Dermatophilosis, widely known as rain rot, is a skin infection of domestic and wild animals.1 The disease is caused by Dermatophilus congolensis, a gram-positive bacterium that belongs to the Actinomyces family. Dermatophilosis is a disease of high economic importance in many countries where hot and humid climatic conditions favor the proliferation of Dermatophilus congolensis spores. Economic losses associated with dermatophilosis have been reported in cattle and sheep because of decreased body weight and milk yield in affected animals.2 In horses, lost riding time and a decrease in the number of show performances have been attributed to the condition, which causes disfigurement of the skin. Moreover, severe dermatophilosis has been associated with lameness in horses, thereby adding to financial losses.3 Dermatophilosis lesions in horses initially appear as small, localized accumulations of sebum at the nostrils, ears, and muzzle. In advanced disease conditions, lesions spread to the back, rump, and tail and result in a characteristic paintbrush appearance. Although antimicrobial drugs were reported to be effective against D congolensis, increasing concerns about bacterial drug resistance due to widespread use of such drugs have necessitated a natural and viable alternative to conventional antimicrobial treatments in animal agriculture.4,5
Caprylic acid (also called octanoic acid) is a natural, 8-carbon, medium-chain FFA present in breast milk, bovine milk, and coconut oil.6,7 Caprylic acid is a food-grade chemical classified as generally regarded as safe8 by the US FDA. Research has revealed that caprylic acid and its derivatives, monocaprylin and sodium caprylate, are effective in killing aquaculture pathogens and a variety of foodborne pathogens, including Escherichia coli O157:H7, Enterobacter sakazakii, and Listeria monocytogenes.9–11
In the study reported here, we investigated the antimicrobial effects of caprylic acid, monocaprylin, and sodium caprylate on D congolensis in vitro to examine the potential of these products for future application in the treatment of dermatophilosis. The objectives of the present study were to determine the MIC and MBC of caprylic acid, monocaprylin, and sodium caprylate against 3 strains of D congolensis (33411, 33413, and 14639). Additionally, the bactericidal kinetics of these molecules on D congolensis and the effect of the MIC and MBC of caprylic acid on D congolensis at the ultrastructural level were investigated.
Materials and Methods
Bacterial cultures—Dermatophilus congolensis (strains 33411, 33413, and 14639)a were individually incubated under anaerobic conditions (85% N, 10% CO2, and 5% O2) at 37°C for 48 hours in 10-mL volumes of sterile BHI broth.b After incubation, bacterial cells were sedimented via centrifugation (3,600 × g for 15 minutes at 4°C), washed twice with PBSS (sterile; pH, 7.2), and resuspended in PBSS. Portions (0.1 mL) of appropriate dilutions to achieve < 103 CFUs/mL of each cell suspension were added to BHIA plates,b and plates were incubated anaerobically at 37°C for 48 hours to identify and quantify the bacterial population in each culture. The upper and lower limits of reliable quantification for these plates were 20 and 200 CFUs/plate, respectively. Cells were resuspended in PBSS as previously described at dilutions necessary to obtain the desired concentration of inoculum (5 log CFUs/mL).

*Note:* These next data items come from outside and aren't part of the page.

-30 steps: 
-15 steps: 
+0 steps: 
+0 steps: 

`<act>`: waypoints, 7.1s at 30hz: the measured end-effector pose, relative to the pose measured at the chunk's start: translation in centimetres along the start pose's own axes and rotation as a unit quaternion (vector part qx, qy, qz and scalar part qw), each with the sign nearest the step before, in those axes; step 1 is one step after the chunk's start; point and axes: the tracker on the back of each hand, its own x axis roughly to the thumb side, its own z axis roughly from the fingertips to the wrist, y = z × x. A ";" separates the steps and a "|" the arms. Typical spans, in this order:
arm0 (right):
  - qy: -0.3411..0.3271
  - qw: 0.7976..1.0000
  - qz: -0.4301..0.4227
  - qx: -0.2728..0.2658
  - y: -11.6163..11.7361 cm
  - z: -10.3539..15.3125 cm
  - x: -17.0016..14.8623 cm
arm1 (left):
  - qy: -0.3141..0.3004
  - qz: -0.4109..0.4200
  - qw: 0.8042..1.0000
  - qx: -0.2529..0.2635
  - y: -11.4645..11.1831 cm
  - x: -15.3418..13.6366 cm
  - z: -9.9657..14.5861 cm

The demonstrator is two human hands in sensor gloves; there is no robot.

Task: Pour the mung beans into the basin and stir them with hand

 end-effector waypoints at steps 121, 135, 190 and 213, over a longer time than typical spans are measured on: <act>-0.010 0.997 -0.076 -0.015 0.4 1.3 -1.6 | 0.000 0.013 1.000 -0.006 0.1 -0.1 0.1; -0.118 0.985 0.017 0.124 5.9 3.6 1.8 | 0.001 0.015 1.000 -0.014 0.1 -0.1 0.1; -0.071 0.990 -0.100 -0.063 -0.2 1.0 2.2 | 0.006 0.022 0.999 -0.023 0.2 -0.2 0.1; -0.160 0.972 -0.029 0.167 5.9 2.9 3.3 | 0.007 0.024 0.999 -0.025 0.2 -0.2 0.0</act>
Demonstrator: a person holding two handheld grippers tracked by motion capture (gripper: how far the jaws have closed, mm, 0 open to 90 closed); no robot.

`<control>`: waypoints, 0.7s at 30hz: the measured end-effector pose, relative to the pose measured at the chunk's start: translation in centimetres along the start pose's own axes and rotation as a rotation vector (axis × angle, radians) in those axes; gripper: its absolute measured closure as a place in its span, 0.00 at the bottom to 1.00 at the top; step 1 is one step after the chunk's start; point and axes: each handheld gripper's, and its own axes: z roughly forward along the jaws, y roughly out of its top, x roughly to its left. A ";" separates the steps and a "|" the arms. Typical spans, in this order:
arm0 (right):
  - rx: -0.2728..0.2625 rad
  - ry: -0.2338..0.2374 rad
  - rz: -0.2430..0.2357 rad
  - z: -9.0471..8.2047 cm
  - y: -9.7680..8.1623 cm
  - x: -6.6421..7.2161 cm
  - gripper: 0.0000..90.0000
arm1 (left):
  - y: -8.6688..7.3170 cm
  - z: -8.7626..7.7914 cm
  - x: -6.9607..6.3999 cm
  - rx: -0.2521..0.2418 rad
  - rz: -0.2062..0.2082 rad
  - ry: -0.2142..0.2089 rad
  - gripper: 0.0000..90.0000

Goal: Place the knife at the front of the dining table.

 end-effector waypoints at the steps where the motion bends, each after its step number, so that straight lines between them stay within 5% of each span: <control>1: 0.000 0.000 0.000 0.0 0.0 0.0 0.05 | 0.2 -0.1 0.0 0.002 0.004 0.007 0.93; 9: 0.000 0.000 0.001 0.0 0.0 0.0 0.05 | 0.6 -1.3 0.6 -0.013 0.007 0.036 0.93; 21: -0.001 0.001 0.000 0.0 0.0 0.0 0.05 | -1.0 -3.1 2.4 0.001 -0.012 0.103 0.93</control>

MIC and MBC determination—The MIC and MBC of caprylic acid,c monocaprylin,c and sodium caprylatec against D congolensis were determined via broth dilution assay as described in another study.12 Tubes containing BHI broth supplemented with sterile solutions of caprylic acid (concentrations, 0 to 20mM), monocaprylin (0 to 10mM), or sodium caprylate (0 to 120mM) were inoculated separately with D congolensis at final concentrations of 5.0 log CFUs/mL and incubated anaerobically at 37°C for 48 hours. Tubes of D congolensis-inoculated BHI devoid of caprylic acid and its derivatives were included as controls. After incubation, the samples were serially diluted (1:10) via addition of PBSS, and 102 to 104 CFUs of D congolensis were surface-plated on BHIA plates. After plates were incubated anaerobically at 37°C for 48 hours, colonies were counted. The lowest concentration of antimicrobial treatment that caused visibly detectable inhibition of D congolensis growth was accepted as the MIC of that treatment. The lowest concentration of each treatment that prevented growth of the organism when subcultured on BHIA plates after serial dilution and plating was accepted as the MBC. Duplicate samples were included for each treatment at each concentration, and each experiment was replicated 3 times.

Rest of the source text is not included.